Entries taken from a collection
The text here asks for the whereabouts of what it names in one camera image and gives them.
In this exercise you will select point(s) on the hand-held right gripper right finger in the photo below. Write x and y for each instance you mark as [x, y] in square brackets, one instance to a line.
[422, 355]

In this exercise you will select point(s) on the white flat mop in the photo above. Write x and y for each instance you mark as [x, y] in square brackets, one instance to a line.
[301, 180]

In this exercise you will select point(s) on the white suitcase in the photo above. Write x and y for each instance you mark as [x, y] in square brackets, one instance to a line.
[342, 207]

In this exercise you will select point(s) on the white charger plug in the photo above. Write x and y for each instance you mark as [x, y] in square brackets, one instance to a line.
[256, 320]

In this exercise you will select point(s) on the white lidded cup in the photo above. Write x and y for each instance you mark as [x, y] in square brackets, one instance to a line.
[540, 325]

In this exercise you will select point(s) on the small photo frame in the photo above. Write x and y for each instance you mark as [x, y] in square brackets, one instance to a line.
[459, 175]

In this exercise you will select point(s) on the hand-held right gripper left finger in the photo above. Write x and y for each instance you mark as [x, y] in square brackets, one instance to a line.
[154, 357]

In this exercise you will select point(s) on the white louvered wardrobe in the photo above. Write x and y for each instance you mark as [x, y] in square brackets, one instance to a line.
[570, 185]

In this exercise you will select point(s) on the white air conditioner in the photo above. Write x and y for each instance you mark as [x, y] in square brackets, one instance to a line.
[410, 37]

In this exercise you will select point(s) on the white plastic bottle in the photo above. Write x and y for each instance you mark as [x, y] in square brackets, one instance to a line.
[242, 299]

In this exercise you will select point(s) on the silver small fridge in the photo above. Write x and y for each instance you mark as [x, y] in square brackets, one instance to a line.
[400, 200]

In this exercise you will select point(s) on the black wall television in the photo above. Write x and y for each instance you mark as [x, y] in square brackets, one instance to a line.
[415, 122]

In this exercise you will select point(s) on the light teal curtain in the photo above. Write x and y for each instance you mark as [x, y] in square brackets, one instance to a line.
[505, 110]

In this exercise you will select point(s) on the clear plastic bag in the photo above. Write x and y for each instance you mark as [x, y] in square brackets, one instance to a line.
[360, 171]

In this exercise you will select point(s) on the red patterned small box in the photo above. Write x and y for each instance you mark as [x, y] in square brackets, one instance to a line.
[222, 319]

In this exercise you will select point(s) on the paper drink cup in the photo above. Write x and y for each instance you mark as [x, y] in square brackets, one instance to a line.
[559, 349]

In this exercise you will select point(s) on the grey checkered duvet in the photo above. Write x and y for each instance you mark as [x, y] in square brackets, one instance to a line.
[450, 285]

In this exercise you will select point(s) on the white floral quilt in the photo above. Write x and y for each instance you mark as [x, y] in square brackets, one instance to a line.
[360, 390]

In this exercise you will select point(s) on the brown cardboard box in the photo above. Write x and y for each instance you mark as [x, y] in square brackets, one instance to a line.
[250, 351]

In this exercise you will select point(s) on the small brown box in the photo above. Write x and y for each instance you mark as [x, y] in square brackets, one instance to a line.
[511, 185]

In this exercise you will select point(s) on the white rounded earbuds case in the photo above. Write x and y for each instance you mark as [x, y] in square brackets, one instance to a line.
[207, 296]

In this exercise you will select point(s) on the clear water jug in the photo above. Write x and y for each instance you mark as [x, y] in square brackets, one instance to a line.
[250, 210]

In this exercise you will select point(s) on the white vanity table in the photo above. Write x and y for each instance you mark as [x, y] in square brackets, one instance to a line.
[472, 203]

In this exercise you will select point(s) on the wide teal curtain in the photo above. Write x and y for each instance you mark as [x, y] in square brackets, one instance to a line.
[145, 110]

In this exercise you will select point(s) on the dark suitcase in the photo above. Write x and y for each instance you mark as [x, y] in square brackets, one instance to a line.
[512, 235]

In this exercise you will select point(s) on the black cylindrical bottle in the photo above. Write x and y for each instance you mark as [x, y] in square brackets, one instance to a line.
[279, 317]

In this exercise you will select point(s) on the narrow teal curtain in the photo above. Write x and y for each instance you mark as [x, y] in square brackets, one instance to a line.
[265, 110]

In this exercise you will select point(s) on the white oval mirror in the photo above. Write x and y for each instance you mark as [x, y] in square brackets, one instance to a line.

_WHAT TO PRODUCE_
Give back the data above, repeating every record exactly.

_EXERCISE ANSWER_
The text here asks for the whereabouts of what it names in one camera image and gives them.
In this exercise you will select point(s) on the hand-held right gripper right finger in the photo below. Write x and y for each instance you mark as [x, y] in square brackets, one instance to a line.
[422, 355]

In this exercise you will select point(s) on the white flat mop in the photo above. Write x and y for each instance you mark as [x, y] in square brackets, one instance to a line.
[301, 180]

In this exercise you will select point(s) on the white suitcase in the photo above. Write x and y for each instance you mark as [x, y] in square brackets, one instance to a line.
[342, 207]

In this exercise you will select point(s) on the white charger plug in the photo above. Write x and y for each instance you mark as [x, y] in square brackets, one instance to a line.
[256, 320]

In this exercise you will select point(s) on the white lidded cup in the photo above. Write x and y for each instance you mark as [x, y] in square brackets, one instance to a line.
[540, 325]

In this exercise you will select point(s) on the small photo frame in the photo above. Write x and y for each instance you mark as [x, y] in square brackets, one instance to a line.
[459, 175]

In this exercise you will select point(s) on the hand-held right gripper left finger in the photo above. Write x and y for each instance you mark as [x, y] in square brackets, one instance to a line.
[154, 357]

In this exercise you will select point(s) on the white louvered wardrobe in the photo above. Write x and y for each instance you mark as [x, y] in square brackets, one instance to a line.
[570, 185]

In this exercise you will select point(s) on the white air conditioner in the photo above. Write x and y for each instance you mark as [x, y] in square brackets, one instance to a line.
[410, 37]

In this exercise you will select point(s) on the white plastic bottle in the photo above. Write x and y for each instance you mark as [x, y] in square brackets, one instance to a line.
[242, 299]

In this exercise you will select point(s) on the silver small fridge in the photo above. Write x and y for each instance you mark as [x, y] in square brackets, one instance to a line.
[400, 200]

In this exercise you will select point(s) on the black wall television in the photo above. Write x and y for each instance you mark as [x, y] in square brackets, one instance to a line.
[415, 122]

In this exercise you will select point(s) on the light teal curtain in the photo above. Write x and y for each instance you mark as [x, y] in square brackets, one instance to a line.
[505, 110]

In this exercise you will select point(s) on the clear plastic bag in the photo above. Write x and y for each instance you mark as [x, y] in square brackets, one instance to a line.
[360, 171]

In this exercise you will select point(s) on the red patterned small box in the photo above. Write x and y for each instance you mark as [x, y] in square brackets, one instance to a line.
[222, 319]

In this exercise you will select point(s) on the paper drink cup in the photo above. Write x and y for each instance you mark as [x, y] in square brackets, one instance to a line.
[559, 349]

In this exercise you will select point(s) on the grey checkered duvet in the photo above. Write x and y for each instance you mark as [x, y] in square brackets, one instance to a line.
[450, 285]

In this exercise you will select point(s) on the white floral quilt in the photo above. Write x and y for each instance you mark as [x, y] in square brackets, one instance to a line.
[360, 390]

In this exercise you will select point(s) on the brown cardboard box in the photo above. Write x and y for each instance you mark as [x, y] in square brackets, one instance to a line.
[250, 351]

In this exercise you will select point(s) on the small brown box in the photo above. Write x and y for each instance you mark as [x, y] in square brackets, one instance to a line.
[511, 185]

In this exercise you will select point(s) on the white rounded earbuds case in the photo above. Write x and y for each instance you mark as [x, y] in square brackets, one instance to a line.
[207, 296]

In this exercise you will select point(s) on the clear water jug in the photo above. Write x and y for each instance you mark as [x, y] in square brackets, one instance to a line.
[250, 210]

In this exercise you will select point(s) on the white vanity table in the photo above. Write x and y for each instance you mark as [x, y] in square brackets, one instance to a line.
[472, 203]

In this exercise you will select point(s) on the wide teal curtain in the photo above. Write x and y for each instance you mark as [x, y] in square brackets, one instance to a line.
[145, 110]

In this exercise you will select point(s) on the dark suitcase in the photo above. Write x and y for each instance you mark as [x, y] in square brackets, one instance to a line.
[512, 235]

In this exercise you will select point(s) on the black cylindrical bottle in the photo above. Write x and y for each instance you mark as [x, y] in square brackets, one instance to a line.
[279, 317]

In this exercise you will select point(s) on the narrow teal curtain in the photo above. Write x and y for each instance you mark as [x, y] in square brackets, one instance to a line.
[265, 110]

In this exercise you will select point(s) on the white oval mirror in the photo above. Write x and y for each instance you mark as [x, y] in square brackets, one instance to a line.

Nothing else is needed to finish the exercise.